What Is an Excerpt?
Tip: In .NET search interfaces featuring the Preferences link, you can configure the excerpt to include one to four lines of text (see Modifying .NET Search Interface Preferences).
Note: No excerpt appears in the search result for a copy protected document (such as a PDF) to prevent showing its content in a context where users can make a copy. When the excerpt is missing or empty for specific documents, your Coveo administrator can verify if the documents are identified as copy protected in the index (see Reviewing Document Details from the Index Browser).
Example: In Adobe Acrobat, in the Password Security Settings dialog box, when you clear the Enable copying of text, images, and other content check box, the document becomes copy protected, and no excerpt appears in search results for this document.
Why Keywords Do Not Appear in Some Excerpts?
By default, Coveo search interfaces only return search results containing all searched keywords, so you can legitimately expect search results excerpts to include your search keywords. However, in some cases like the ones listed below, one or more of your keywords may not appear in the search result excerpts.
-
Keywords occur towards the end in a long document
The tail of large documents is excluded when it comes to build the excerpt (see How Are Excepts Generated?), so when one or all searched keywords occur only in the excluded document section, segments gathered for the excerpt may not include all searched keywords.
-
Results are injected
Various Coveo features (such as Top Results or Coveo Machine Learning Automatic Relevance Tuning) or search interface customization by developers can inject results that may not include one or all the searched keywords, explaining why some or none of the keywords appear in the excerpt.
-
A thesaurus expands results
Thesaurus entries defined by your index administrator may replace one or more of your keywords (see Adding Thesaurus Entries From the Administration Tool), so only the replacement synonym appears in the excerpt.
-
Your query includes many keywords
When a query contains many keywords (such as a long sentence), but the keyword occurrences are scattered in the document, it may be impossible to assemble a few segments (within 200 characters) that include all the keywords.

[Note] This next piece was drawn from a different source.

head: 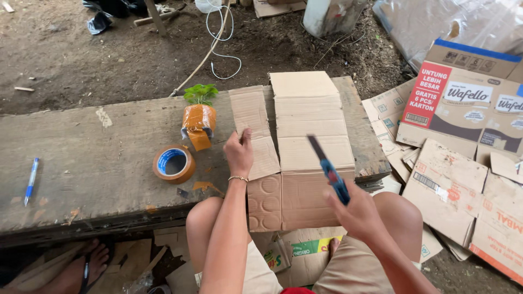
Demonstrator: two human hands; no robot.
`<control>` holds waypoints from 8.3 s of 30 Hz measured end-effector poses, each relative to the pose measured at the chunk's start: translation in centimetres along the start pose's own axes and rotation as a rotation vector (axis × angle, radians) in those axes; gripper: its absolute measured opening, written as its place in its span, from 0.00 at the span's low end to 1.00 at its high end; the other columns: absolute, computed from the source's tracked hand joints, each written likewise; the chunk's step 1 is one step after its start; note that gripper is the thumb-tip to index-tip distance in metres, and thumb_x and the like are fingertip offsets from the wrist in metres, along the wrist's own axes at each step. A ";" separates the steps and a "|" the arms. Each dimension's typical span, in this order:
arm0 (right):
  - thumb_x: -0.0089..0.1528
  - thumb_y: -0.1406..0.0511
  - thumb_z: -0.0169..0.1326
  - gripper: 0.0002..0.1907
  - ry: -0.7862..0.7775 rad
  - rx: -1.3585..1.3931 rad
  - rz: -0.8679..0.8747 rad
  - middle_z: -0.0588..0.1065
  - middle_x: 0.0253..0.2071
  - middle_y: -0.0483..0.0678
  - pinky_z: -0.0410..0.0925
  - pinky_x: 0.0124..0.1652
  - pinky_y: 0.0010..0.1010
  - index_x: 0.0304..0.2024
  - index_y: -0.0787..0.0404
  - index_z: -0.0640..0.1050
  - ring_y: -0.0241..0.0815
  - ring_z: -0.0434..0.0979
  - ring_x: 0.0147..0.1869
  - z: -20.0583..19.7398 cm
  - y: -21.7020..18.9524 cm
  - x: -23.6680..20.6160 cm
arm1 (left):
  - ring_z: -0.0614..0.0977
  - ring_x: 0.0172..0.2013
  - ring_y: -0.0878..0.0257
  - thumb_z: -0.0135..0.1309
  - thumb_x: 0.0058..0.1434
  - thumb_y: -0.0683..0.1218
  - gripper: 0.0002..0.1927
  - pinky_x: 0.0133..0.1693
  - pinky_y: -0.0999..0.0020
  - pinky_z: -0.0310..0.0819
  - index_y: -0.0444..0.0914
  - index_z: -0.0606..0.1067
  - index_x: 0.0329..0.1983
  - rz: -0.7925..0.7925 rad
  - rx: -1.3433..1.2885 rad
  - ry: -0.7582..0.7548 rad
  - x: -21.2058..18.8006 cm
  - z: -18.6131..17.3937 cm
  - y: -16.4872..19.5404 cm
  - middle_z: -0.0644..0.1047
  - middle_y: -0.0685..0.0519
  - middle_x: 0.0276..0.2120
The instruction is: The person uses a utility knife to cut a large piece of cardboard on a wooden table. They make several cuts to shape the cardboard, then fold it and place a small potted plant inside the resulting structure.
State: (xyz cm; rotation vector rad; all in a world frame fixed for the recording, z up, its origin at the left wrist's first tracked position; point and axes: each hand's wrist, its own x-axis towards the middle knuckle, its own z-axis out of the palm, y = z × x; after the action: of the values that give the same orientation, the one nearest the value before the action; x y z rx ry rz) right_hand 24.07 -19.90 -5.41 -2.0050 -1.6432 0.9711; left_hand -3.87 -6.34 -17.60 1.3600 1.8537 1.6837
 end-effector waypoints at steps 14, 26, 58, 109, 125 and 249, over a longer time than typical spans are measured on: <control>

How Are Excepts Generated?
At indexing time, the cleaned text of each item's content is recorded in the index. At query time, relevant segments that include the keywords are extracted from the recorded cleaned text to build the excerpt.
Note: The compressed cleaned text recorded for each item is limited in size (about 32 KB) to optimize the index size and query performances. For large documents (such as PDF files with several hundred pages), only the content at the beginning of the document can therefore appear in excerpts.
The algorithm used to generate the excerpts is very complex. The goal is to extract the most relevant segments around keywords and fit the result in 2 or 3 lines (typically 200 characters).
To help you understand how the excerpt is assembled, here are indications of some of the criteria on which the algorithm is based:
-
Create a contextual segment around each highlighted keyword:
-
Ideally a full sentence
-
Segment centered on highlighted keywords
-
Grow small sentences with content from adjacent sentences
-
-
Evaluate each segment ranking score based on:
-
Keyword proximity and completeness
-
Number of non stop words keywords within the segment
-
Grammatical quality
-
Segment position in the document (better at beginning)
-
Average word length
-
Sentence length
-
-
Keep the best segments:
-
Skip segments not bringing new keywords to maximize completeness
-
Merge overlapping segments
-
If not enough characters:
-
Grow best segments first
-
Merge small nearby sentences
-
-